A IMPORTÂNCIA DE TER UM ‘QUARTO TODO SEU’
Já sabemos que Emily Dickinson era genial, entretanto, não se pode deixar de lado um aspecto muito importante de sua vida: seus privilégios. Emily Dickinson foi uma mulher branca de uma família burguesa e muito influente na cidade em que morava; isso possibilitou que ela nunca precisasse trabalhar, como ocorria com mulheres negras já nessa época - lembrando que a escravidão nos EUA ainda não havia sido abolida e a segregação era intensa. Nesse contexto, Emily veio de uma família endinheirada e que deu à ela a possibilidade de conseguir exercer sua criatividade em um espaço próprio e recluso, que atendia, curiosamente, um conceito cunhado posteriormente pela autora Virginia Woolf sobre ter ‘’um quarto todo seu’’, próprio para que uma mulher conseguisse exercer sua escrita criativa, sem ser interrompida. Mesmo tendo esses privilégios, Emily ainda era uma mulher e, por conta disso, foi repetidamente ignorada pela sociedade machista do século XIX, que não reconhecia mulheres como autoras de livros. Por isso, ela teve poucos poemas publicados em vida. Certamente, Emily foi tão ignorada pela sociedade que encontrou a liberdade de criação estando sozinha em seu quarto, um território livre e seguro onde poderia construir e explorar suas reflexões e pensamentos para dar origem aos seus tão sensíveis e geniais poemas.

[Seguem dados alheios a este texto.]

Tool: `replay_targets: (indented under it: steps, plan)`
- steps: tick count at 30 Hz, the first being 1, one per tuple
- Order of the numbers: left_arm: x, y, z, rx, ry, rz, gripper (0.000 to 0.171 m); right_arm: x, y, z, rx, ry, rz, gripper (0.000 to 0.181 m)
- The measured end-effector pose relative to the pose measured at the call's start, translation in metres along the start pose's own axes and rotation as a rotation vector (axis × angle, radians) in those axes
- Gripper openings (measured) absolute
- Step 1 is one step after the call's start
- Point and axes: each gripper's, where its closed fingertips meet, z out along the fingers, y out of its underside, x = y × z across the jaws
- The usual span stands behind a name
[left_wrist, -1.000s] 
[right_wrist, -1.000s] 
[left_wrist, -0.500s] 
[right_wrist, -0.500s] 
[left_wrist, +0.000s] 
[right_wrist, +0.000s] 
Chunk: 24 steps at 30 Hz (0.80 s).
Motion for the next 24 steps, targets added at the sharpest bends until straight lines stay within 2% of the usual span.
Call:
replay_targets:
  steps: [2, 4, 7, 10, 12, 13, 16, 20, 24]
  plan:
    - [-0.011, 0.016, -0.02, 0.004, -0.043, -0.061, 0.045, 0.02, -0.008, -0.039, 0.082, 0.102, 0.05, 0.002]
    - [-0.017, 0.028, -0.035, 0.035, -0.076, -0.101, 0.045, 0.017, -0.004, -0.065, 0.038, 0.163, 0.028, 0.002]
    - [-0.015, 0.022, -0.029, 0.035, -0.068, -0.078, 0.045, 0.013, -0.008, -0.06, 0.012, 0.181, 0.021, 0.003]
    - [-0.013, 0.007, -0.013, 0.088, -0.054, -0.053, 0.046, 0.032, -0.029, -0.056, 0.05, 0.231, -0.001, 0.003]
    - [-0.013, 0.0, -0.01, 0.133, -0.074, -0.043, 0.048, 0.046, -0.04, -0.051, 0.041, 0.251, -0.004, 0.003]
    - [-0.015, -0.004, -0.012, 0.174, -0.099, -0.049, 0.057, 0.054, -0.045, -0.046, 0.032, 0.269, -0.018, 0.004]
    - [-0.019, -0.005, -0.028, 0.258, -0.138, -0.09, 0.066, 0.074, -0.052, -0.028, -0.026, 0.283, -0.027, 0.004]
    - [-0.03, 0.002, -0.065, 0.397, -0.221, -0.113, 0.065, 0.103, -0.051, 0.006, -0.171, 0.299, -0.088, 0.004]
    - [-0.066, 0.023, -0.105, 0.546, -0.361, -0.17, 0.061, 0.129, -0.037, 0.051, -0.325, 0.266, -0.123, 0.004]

A SEXUALIDADE DE EMILY E SEU AMOR POR UMA MULHER
A amiga de infância e ex-parceira de estudos de Emily na Academia Amherst, Susan Gilbert, foi seu grande amor, a quem dedicou vários poemas e trocou cartas. As duas mantinham relações muito fortes desde pequenas e sempre foram confidentes uma da outra, até que essa relação se estendeu para além da amizade. No entanto, numa época onde a mulher sequer era vista como um indivíduo apto para construir uma vida sozinha, a relação amorosa entre duas mulheres era inaceitável. Isso fez com que as duas mantivessem relações de forma secreta, até porque Susan se casou com o irmão de Emily. Mesmo assim, nada foi capaz de proibir Emily de dedicar pelo menos 300 poemas de amor à sua amada - nunca se referindo ao nome dela, mas deixando claro que se tratava de alguém com a qual jamais poderia se casar, embora a amasse.
ALGUNS POEMAS
Esta, minha carta para o mundo.
Esta, minha carta para o mundo,
Que nunca escreveu para mim —
Simples novas que a Natureza
Contou com terna nobreza.
Sua mensagem, eu a confio
A mãos que nunca vou ver —
Por causa dela — gente minha —
Julgai-me com bem-querer.
Eu sou ninguém.
Eu sou Ninguém. E você?
É Ninguém também?
Formamos par, hein?
Segredo — Ou mandam-nos p’ro degredo.
Que enfadonho ser alguém!
Tão público — como o sapo
Coaxando seu nome, dia vai, dia vem
Para um boquiaberto charco.
Morrer por ti
Morrer por ti era pouco.
Qualquer grego o fizera.
Viver é mais difícil -
É esta a minha oferta -
Morrer é nada, nem mais.
Porém viver importa
Morte múltipla
Sem o alívio de estar morta.
Escondo-me na minha flor.
Escondo-me na minha flor,
Para que, murchando em teu Vaso,
tu, insciente, me procures -
Quase uma solidão.
[1] Nefrite: trata-se de uma síndrome que afeta o rim, causando inflamações e mal funcionamento do órgão.